Deu pena ver um festival que se poderia transformar numa referência autodestruir-se desta forma. Poucas coisas boas sobraram deste Reverence; o convívio foi uma delas, a sandes de picanha foi outra, e aqui e ali assistiram-se, pese embora tudo o resto, a bons concertos. Como o de Gossamers, nome com o qual Ângelo Tibério de Carvalho, também conhecido como o gajo que fica na bilheteira durante concertos organizados pela Amplificasom, tem feito uma música que caminha pelo universo do noise e da electrónica, procurando apontar a uma certa e determinada ego death que muitas vezes só ocorre com o consumo desenfreado de drogas. Ao longo de vinte escassos minutos, deixou antever coisas boas para o que aí vem. Presume-se que um EP ou um disco e não uma qualquer malha solta no Soundcloud. Mau, só foi não ter tocado Swans.

Os Desert Mountain Tribe também não o fizeram. Mas tocaram krautrock, ou canções influenciadas pelo krautrock, a batida metronómica que conhecemos de dezenas de bandas e as guitarras rangendo num colorido psych a ditarem as suas regras. Há um riff que, nota por nota, soou à "Electricity" dos Spiritualized - e só o facto de fazerem lembrar Deus Pierce já é motivo suficiente para que se possa escrever que o concerto foi agradável. Mesmo que tenham tido, a assisti-los, uma quantidade ínfima de pessoas. Tantas quantas Tren Go! Sound System teve, ele que mais tarde estaria em palco com os 10 000 Russos (que tocaram a uma hora imprópria para quem ainda tinha de conduzir 50km para casa) e que apresentou temas construídos em torno de diversos loops, camadas de ruído e beats minimalistas, tudo oriundo de uma só guitarra. É mais impressionante ao vivo do que aquilo que parece. E soa melhor, também.

Um looooongo soundcheck atravessou-se no caminho dos Oathbreaker, que a par dos LÖBO tinham as t-shirts mais bonitas do festival, e que uma vez mais regressaram a Portugal para fazer tombar o mundo, ou algo perto disso; claro que, com tanto frio em redor, nem Rheia nos levou a ficar até ao fim de um concerto que contou com tudo aquilo de que gostamos nos belgas: a delicadeza de uma Björk que se transforma no sofrimento de um grito, culpa da inclassificável Caro Tanghe; um casamento fortuito entre melodia e violência, entre o pastoral e o citadino; a agressividade que dali brota e que faz com que a música parecesse estar em constante queda livre, mesmo nos seus momentos mais calmos. Mas, lá está, foi melhor ir num instante comprar um casaco à Modalfa local.

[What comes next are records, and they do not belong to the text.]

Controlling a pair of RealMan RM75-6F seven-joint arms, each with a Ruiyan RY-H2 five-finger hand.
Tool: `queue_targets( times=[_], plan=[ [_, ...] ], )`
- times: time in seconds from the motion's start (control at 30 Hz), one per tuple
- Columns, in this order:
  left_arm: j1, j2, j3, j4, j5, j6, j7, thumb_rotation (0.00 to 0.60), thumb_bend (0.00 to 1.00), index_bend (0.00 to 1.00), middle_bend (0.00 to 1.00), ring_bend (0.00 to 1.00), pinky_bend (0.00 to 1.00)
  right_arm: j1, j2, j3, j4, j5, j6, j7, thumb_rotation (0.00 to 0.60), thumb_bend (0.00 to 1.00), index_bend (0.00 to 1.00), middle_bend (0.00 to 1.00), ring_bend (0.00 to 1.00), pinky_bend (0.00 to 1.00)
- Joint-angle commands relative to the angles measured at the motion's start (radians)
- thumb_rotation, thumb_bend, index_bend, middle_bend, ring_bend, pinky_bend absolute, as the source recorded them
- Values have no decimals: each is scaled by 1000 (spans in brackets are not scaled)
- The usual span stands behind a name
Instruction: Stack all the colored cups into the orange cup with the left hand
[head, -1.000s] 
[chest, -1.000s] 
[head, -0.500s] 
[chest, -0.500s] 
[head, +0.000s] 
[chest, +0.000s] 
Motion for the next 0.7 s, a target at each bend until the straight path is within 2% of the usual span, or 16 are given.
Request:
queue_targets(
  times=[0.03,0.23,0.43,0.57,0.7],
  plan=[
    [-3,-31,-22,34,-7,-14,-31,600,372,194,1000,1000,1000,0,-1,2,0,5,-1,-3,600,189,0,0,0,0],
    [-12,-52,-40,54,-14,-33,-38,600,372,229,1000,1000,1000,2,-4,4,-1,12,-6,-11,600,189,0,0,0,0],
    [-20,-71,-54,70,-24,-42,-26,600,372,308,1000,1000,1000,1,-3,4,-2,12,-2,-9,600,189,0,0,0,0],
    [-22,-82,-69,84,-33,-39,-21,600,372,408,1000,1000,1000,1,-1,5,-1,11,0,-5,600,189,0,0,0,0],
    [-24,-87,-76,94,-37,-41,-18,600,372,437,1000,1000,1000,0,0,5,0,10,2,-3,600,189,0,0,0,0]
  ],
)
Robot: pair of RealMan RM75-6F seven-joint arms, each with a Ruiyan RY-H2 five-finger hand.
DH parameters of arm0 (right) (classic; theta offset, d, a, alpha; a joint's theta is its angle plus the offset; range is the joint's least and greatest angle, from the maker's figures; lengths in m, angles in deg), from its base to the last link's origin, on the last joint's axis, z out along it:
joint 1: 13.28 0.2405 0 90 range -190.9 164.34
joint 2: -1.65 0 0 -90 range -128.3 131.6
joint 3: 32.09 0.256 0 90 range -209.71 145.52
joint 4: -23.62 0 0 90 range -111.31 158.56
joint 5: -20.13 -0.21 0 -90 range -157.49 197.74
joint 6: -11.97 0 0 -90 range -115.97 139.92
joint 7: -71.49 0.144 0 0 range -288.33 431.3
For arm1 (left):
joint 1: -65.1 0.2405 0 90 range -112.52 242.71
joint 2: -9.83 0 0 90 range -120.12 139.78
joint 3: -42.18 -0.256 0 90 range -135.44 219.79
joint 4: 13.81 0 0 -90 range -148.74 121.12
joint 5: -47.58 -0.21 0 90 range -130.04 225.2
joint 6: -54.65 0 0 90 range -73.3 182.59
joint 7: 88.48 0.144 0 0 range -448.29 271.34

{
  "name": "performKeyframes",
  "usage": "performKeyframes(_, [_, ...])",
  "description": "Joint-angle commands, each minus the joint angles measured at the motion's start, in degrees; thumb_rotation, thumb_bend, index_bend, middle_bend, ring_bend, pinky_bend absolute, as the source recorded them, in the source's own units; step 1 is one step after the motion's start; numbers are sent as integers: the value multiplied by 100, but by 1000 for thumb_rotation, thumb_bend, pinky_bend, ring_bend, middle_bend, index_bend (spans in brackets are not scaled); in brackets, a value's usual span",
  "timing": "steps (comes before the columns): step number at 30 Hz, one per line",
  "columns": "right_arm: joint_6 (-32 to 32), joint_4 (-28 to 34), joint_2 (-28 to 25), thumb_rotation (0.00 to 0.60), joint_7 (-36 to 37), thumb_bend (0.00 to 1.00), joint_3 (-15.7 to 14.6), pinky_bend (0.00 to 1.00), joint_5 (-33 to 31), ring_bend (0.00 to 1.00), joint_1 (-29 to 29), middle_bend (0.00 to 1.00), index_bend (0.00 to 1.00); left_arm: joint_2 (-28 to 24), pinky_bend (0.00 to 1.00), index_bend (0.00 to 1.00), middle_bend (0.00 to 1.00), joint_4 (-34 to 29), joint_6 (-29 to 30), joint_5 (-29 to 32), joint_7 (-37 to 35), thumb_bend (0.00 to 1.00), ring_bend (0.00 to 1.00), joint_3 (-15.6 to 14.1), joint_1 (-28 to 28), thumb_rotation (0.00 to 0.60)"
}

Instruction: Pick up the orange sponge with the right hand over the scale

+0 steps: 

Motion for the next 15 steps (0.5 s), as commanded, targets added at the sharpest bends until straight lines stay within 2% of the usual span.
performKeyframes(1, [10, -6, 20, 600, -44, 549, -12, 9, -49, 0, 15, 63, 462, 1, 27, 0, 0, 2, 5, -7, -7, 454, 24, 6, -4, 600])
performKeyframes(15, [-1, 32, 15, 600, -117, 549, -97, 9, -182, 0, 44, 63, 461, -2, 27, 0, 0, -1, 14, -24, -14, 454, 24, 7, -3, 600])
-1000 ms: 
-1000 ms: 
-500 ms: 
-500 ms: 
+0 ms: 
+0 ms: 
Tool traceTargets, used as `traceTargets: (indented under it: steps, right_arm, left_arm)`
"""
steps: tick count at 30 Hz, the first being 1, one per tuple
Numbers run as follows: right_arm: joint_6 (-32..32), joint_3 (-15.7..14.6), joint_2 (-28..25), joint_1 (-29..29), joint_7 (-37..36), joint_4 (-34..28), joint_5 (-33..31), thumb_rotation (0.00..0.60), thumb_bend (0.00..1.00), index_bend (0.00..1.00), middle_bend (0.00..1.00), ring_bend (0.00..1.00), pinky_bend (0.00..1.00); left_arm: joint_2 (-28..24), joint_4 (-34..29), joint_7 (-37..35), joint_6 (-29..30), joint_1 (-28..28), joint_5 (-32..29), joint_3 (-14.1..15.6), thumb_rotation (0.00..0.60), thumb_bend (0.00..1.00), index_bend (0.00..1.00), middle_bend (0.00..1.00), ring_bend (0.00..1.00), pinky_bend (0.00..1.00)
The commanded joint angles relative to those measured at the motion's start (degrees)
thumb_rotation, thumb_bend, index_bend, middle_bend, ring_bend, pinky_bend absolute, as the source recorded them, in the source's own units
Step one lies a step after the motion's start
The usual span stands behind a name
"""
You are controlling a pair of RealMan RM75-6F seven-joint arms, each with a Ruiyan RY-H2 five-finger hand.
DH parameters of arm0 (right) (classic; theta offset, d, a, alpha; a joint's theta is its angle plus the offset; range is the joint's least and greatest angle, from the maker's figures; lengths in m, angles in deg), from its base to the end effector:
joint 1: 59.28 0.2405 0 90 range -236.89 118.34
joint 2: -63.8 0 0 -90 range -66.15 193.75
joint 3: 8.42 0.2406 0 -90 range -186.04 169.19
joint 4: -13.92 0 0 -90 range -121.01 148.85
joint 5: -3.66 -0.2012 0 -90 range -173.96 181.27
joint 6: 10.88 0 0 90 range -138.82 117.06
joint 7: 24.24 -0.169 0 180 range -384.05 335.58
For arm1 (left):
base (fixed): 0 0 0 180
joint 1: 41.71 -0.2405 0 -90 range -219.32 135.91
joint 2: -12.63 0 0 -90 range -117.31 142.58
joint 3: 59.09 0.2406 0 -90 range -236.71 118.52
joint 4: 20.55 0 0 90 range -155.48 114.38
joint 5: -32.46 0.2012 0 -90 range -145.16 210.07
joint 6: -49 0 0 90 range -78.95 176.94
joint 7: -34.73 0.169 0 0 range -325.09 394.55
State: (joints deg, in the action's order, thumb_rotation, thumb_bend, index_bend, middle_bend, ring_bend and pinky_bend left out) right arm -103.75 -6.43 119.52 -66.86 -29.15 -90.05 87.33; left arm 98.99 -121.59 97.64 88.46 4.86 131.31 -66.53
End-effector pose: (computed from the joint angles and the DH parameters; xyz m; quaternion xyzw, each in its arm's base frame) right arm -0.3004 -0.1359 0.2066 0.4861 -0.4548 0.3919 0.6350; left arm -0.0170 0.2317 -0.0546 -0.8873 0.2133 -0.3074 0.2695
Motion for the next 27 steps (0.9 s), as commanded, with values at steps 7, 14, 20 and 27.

Dos Zarco, considerados pelas 6/7 pessoas com as quais falámos ao longo do dia como «a pior banda do festival inteiro», passa-se para os Amenra, que provavelmente foram a segunda pior - isto tendo em conta que não há a mínima pachorra para toda a trama eclesiástica com a qual o grupo se auto-define, esquecendo-se da velha e saborosa máxima de que as igrejas só nos iluminarão quando estiverem a arder. E sim, isso também é válido para a Church Of Ra. Que até conseguiu pôr dezenas de cabeças a pagar o seu dízimo, em uníssono. Só não conseguiu foi levar público suficiente até Santarém; apesar do muito merchandising deles que adornava os corpos presentes, quem ali estava para ver Amenra não enchia o Hard Club que eles encheram no Amplifest 2015. E isso é muito, muito grave.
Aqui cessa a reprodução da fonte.